- _WHAT TO WORK ON_
Return all of the lines below exactly as they are.

** DATA SEGMENT follows **

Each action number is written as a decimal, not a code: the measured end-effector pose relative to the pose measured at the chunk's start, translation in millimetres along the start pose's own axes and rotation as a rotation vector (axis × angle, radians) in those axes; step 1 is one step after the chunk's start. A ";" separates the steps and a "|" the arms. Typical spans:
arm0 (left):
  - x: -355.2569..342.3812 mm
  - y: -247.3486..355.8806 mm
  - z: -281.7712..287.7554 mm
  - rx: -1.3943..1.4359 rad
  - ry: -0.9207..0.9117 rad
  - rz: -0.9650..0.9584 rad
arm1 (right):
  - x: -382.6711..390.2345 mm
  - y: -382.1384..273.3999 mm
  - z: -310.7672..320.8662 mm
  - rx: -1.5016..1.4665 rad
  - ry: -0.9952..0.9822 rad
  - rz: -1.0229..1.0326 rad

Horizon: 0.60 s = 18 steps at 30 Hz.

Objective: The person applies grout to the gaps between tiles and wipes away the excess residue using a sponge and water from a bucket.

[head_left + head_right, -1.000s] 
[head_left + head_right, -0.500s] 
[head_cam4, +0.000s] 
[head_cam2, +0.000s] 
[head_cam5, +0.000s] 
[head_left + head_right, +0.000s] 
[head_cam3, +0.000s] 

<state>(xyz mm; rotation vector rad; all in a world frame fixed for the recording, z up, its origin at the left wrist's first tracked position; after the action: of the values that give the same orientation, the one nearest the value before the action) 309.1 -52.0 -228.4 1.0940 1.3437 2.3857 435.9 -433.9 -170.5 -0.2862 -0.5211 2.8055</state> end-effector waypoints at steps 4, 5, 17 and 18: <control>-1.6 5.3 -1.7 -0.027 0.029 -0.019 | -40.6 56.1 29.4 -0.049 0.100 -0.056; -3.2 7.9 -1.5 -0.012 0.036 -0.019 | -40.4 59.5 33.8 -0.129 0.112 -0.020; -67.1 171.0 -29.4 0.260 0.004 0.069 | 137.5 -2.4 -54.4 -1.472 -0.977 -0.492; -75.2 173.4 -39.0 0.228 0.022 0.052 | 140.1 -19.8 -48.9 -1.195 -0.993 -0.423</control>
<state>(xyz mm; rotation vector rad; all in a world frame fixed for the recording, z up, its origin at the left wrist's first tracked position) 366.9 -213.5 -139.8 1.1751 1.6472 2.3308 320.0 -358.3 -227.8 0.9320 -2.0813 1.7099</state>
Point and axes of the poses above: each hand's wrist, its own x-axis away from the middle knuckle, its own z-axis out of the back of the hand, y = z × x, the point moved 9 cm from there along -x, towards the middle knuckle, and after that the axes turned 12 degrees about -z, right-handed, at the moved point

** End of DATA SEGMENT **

- _SOLUTION FOR THIS EXERCISE_
Each action number is written as a decimal, not a code: the measured end-effector pose relative to the pose measured at the chunk's start, translation in millimetres along the start pose's own axes and rotation as a rotation vector (axis × angle, radians) in those axes; step 1 is one step after the chunk's start. A ";" separates the steps and a "|" the arms. Typical spans:
arm0 (left):
  - x: -355.2569..342.3812 mm
  - y: -247.3486..355.8806 mm
  - z: -281.7712..287.7554 mm
  - rx: -1.3943..1.4359 rad
  - ry: -0.9207..0.9117 rad
  - rz: -0.9650..0.9584 rad
arm1 (right):
  - x: -382.6711..390.2345 mm
  - y: -382.1384..273.3999 mm
  - z: -310.7672..320.8662 mm
  - rx: -1.5016..1.4665 rad
  - ry: -0.9952..0.9822 rad
  - rz: -1.0229..1.0326 rad

Horizon: 0.60 s = 18 steps at 30 Hz.

Objective: The person applies grout to the gaps between tiles and wipes away the excess residue using a sponge and water from a bucket.

[head_left + head_right, -1.000s] 
[head_left + head_right, -0.500s] 
[head_cam4, +0.000s] 
[head_cam2, +0.000s] 
[head_cam5, +0.000s] 
[head_left + head_right, +0.000s] 
[head_cam3, +0.000s] 

<state>(xyz mm; rotation vector rad; all in a world frame fixed for the recording, z up, its origin at the left wrist's first tracked position; after the action: of the values that give the same orientation, the one nearest the value before the action) 309.1 -52.0 -228.4 1.0940 1.3437 2.3857 435.9 -433.9 -170.5 -0.2862 -0.5211 2.8055</state> end-effector waypoints at steps 4, 5, 17 and 18: <control>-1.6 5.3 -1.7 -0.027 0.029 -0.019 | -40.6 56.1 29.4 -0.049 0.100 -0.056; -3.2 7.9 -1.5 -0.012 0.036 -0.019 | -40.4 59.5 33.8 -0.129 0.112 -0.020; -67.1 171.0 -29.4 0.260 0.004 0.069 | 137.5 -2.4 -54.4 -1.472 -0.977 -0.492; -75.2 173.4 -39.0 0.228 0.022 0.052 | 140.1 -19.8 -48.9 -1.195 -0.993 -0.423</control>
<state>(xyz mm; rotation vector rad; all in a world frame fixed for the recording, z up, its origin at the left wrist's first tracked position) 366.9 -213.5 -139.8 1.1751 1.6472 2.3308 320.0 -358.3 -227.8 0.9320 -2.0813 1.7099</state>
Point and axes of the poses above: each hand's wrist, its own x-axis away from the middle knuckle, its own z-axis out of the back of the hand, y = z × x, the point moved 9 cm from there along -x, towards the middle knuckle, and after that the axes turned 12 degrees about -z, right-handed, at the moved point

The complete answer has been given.